Reproduce exactly, and solely, the lines running from the top of the data below through the line with "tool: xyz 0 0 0", both inclusive. Omit pictures.

Segment Start: Input data

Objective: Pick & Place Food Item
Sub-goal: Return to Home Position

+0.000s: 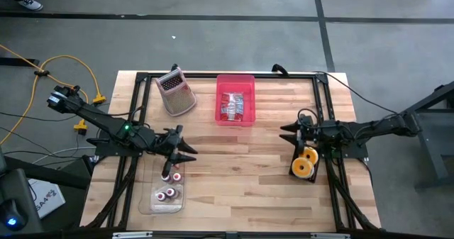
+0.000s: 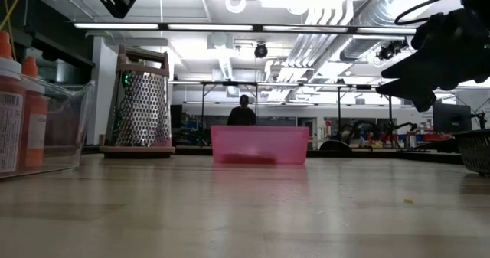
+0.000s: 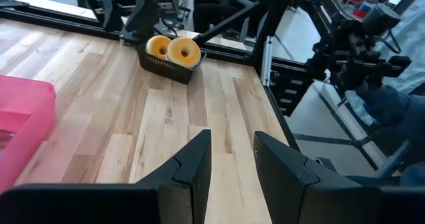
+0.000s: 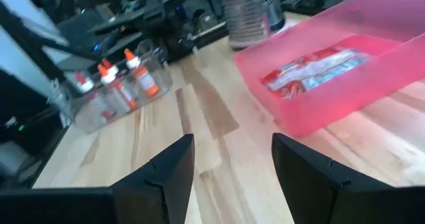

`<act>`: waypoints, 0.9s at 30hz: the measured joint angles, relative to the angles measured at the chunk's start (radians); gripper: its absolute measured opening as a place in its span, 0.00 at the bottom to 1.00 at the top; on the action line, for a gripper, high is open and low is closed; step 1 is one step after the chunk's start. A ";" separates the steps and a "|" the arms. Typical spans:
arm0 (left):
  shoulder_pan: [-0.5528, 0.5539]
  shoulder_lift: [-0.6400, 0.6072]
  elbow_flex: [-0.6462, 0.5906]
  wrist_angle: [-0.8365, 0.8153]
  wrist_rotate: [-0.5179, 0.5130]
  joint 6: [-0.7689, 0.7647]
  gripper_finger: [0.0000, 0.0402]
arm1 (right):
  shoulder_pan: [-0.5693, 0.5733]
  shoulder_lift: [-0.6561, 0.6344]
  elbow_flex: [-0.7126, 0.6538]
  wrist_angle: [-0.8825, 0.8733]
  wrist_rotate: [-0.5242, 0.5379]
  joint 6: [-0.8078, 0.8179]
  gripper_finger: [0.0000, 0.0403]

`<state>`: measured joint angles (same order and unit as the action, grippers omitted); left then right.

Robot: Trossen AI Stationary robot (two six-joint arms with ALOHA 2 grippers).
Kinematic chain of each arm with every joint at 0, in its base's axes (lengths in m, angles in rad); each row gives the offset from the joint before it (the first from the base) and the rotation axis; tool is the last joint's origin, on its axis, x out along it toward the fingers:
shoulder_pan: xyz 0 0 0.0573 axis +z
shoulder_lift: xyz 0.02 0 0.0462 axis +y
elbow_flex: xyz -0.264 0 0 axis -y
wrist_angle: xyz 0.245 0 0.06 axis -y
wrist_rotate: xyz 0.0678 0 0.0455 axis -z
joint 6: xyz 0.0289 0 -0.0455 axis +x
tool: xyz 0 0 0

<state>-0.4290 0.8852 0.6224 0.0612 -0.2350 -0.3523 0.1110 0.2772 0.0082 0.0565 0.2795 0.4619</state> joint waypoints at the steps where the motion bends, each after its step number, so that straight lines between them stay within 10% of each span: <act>1: 0.000 0.000 0.000 0.001 0.008 0.000 0.27 | 0.000 0.004 0.000 -0.002 -0.014 -0.004 0.47; 16: 0.000 0.000 0.000 0.019 0.047 0.000 0.27 | -0.007 0.008 0.000 -0.047 -0.281 -0.021 0.47; 27: 0.000 0.000 0.000 0.031 0.056 0.023 0.27 | -0.020 0.008 -0.001 -0.046 -0.285 -0.093 0.47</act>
<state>-0.4290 0.8852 0.6224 0.0917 -0.1791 -0.3291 0.0914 0.2852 0.0074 0.0105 -0.0055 0.3691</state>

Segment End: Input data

Task answer:
Objective: Pick & Place Food Item
Sub-goal: Return to Home Position

+0.000s: 
+0.000s: 
+0.000s: 
+0.000s: 

`<act>`: waypoints, 0.9s at 30hz: the measured joint angles, relative to the angles measured at the chunk's start (radians); gripper: its absolute measured opening as a place in its span, 0.00 at the bottom to 1.00 at the top; on the action line, for a gripper, high is open and low is closed; step 1 is one step after the chunk's start. A ";" separates the steps and a "|" the arms. Typical spans:
arm0 (left):
  shoulder_pan: [-0.5528, 0.5539]
  shoulder_lift: [-0.6400, 0.6072]
  elbow_flex: [-0.6462, 0.5906]
  wrist_angle: [-0.8365, 0.8153]
  wrist_rotate: [-0.5179, 0.5130]
  joint 6: [-0.7689, 0.7647]
  gripper_finger: [0.0000, 0.0402]
arm1 (right):
  shoulder_pan: [-0.5693, 0.5733]
  shoulder_lift: [-0.6561, 0.6344]
  elbow_flex: [-0.7126, 0.6538]
  wrist_angle: [-0.8825, 0.8733]
  wrist_rotate: [-0.5242, 0.5379]
  joint 6: [-0.8078, 0.8179]
  gripper_finger: [0.0000, 0.0403]

`<state>`: measured joint angles (same order and unit as the action, grippers omitted); left then right.

Robot: Trossen AI Stationary robot (two six-joint arms with ALOHA 2 grippers).
Kinematic chain of each arm with every joint at 0, in its base's axes (lengths in m, angles in rad); each row gives the offset from the joint before it (the first from the base) and the rotation axis; tool is the last joint's origin, on its axis, x out along it toward the fingers:
shoulder_pan: xyz 0 0 0.0573 axis +z
shoulder_lift: xyz 0.02 0 0.0462 axis +y
elbow_flex: xyz -0.264 0 0 axis -y
wrist_angle: xyz 0.245 0 0.06 axis -y
wrist_rotate: xyz 0.0678 0 0.0455 axis -z
joint 6: xyz 0.0289 0 -0.0455 axis +x
tool: xyz 0 0 0

Nothing else is part of this output.